A minute later, they had to slow to drive around the shattered hulk of an SUV exactly like theirs, completely engulfed in flames, emitting a thick, acrid column of black smoke hundreds of feet into the air. Next to it was the smoldering hulk of another destroyed vehicle, nothing left of it but the chassis. Car bomb, Carrie thought automatically as they maneuvered past. She could feel the heat of the flames on her skin. The air was thick with smoke and the smell of explosive.
Because of the flames, she couldn’t see anyone inside, but there was a man’s arm lying yards away on the highway. They were going to drive right past it, maybe over it. Nauseous, she forced herself to swallow to keep from throwing up. As they drove by, she couldn’t take her eyes off the severed arm. It lay there, palm up, the fingers perfect, untouched, even relaxed looking. Two Blackwater men were carrying a third man, his upper body drenched in blood. They brought him to an SUV stopped in the middle of the highway, its door open.

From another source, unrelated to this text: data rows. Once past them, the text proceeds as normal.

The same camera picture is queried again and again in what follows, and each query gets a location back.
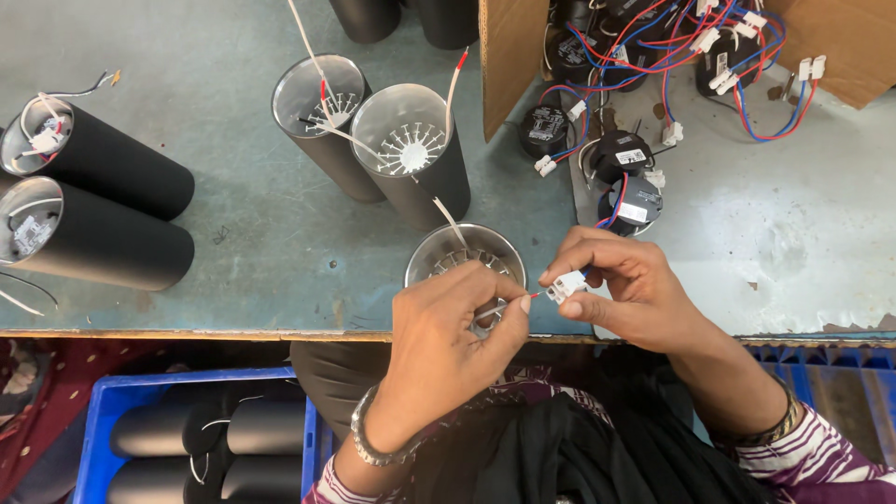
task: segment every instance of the workbench
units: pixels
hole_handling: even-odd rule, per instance
[[[388,39],[361,46],[326,2],[297,7],[314,50],[354,60],[374,91],[420,83],[447,93],[461,51],[430,47],[412,11]],[[86,88],[103,70],[121,69],[115,87],[73,102],[196,179],[194,200],[175,220],[195,240],[181,283],[144,292],[9,270],[51,291],[59,307],[0,279],[0,289],[47,313],[0,300],[0,333],[389,338],[392,296],[425,233],[388,203],[343,195],[274,123],[273,87],[307,56],[285,1],[0,0],[0,17],[12,21],[0,31],[3,47],[20,48],[0,56],[0,122],[37,91]],[[475,45],[453,103],[473,194],[464,221],[506,236],[536,279],[576,223],[571,170],[563,163],[542,178],[519,147],[514,122],[537,101],[540,78],[490,143],[480,78]],[[754,126],[767,135],[792,110],[766,97],[774,79],[746,90]],[[658,148],[659,84],[653,77],[638,91],[614,93],[608,105],[621,127],[642,119],[641,135]],[[685,139],[657,158],[665,207],[639,239],[665,250],[698,308],[731,334],[888,344],[894,333],[878,325],[896,313],[896,96],[856,111],[819,91],[796,133],[759,144],[737,114],[696,93],[693,68],[677,68],[670,85]],[[538,289],[534,280],[529,288]],[[843,334],[850,326],[873,332]],[[539,341],[592,338],[547,299],[533,301],[531,332],[552,335]]]

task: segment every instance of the fingernail
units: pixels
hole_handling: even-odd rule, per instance
[[[576,301],[567,301],[560,307],[561,315],[576,318],[582,314],[582,305]]]

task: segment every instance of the hand
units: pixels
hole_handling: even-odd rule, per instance
[[[485,340],[477,308],[509,302]],[[530,297],[479,261],[412,285],[392,300],[392,361],[365,420],[371,446],[401,448],[418,431],[495,382],[529,335]]]
[[[724,335],[688,299],[653,243],[576,226],[538,283],[547,287],[557,276],[587,265],[592,268],[586,282],[593,288],[607,282],[613,299],[576,292],[560,306],[560,315],[604,327],[652,352],[695,352],[708,338]]]

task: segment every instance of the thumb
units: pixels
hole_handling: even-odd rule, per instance
[[[516,355],[529,337],[529,308],[532,299],[529,295],[520,296],[510,302],[501,321],[492,329],[488,338],[482,342],[482,352],[486,359],[503,362],[506,366]]]
[[[624,333],[625,326],[633,317],[638,317],[637,307],[632,303],[608,300],[590,292],[576,292],[560,305],[558,311],[566,318],[601,326],[616,335]]]

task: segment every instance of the bracelet
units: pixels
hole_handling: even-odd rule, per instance
[[[371,387],[370,390],[364,394],[364,397],[361,398],[355,411],[351,414],[351,431],[355,438],[355,449],[358,451],[361,460],[370,465],[381,467],[389,464],[404,464],[404,461],[407,460],[409,456],[414,455],[414,451],[420,446],[420,442],[423,440],[423,432],[418,432],[398,451],[388,454],[374,450],[373,447],[370,446],[370,443],[367,442],[367,436],[364,433],[364,419],[367,415],[367,410],[370,409],[370,404],[373,403],[374,397],[376,397],[376,391],[379,387],[379,384]]]
[[[722,445],[738,448],[752,448],[771,444],[790,433],[797,426],[797,418],[799,418],[799,401],[793,395],[793,391],[787,386],[777,375],[772,375],[784,392],[787,394],[787,412],[774,427],[759,432],[758,434],[736,435],[724,432],[712,432],[712,439]]]

It must’ve just happened, she thought, sickened and suddenly reminded of the way it had been for her in Iraq before, that this place was for real; she could die any second. She was suddenly terrified. And yet, she felt more alive than she had ever felt in her life. Each pore of her skin was like a receptor sensing every atom in the air around her.
This is like one of my flights, she thought. This was true insanity. And yet. And yet. This was who she truly was.
As they started to speed up, the M240 and the M4s from the right side of the Mamba in front of them opened up. Everyone on the right side of the Mamba, her side, was shooting. Following the flight of the machine gun’s tracers, it looked like they were firing at the roof of a sandstone-colored building about a hundred meters from the highway. God, she thought, seeing a flash of fire from there. Someone was shooting at them.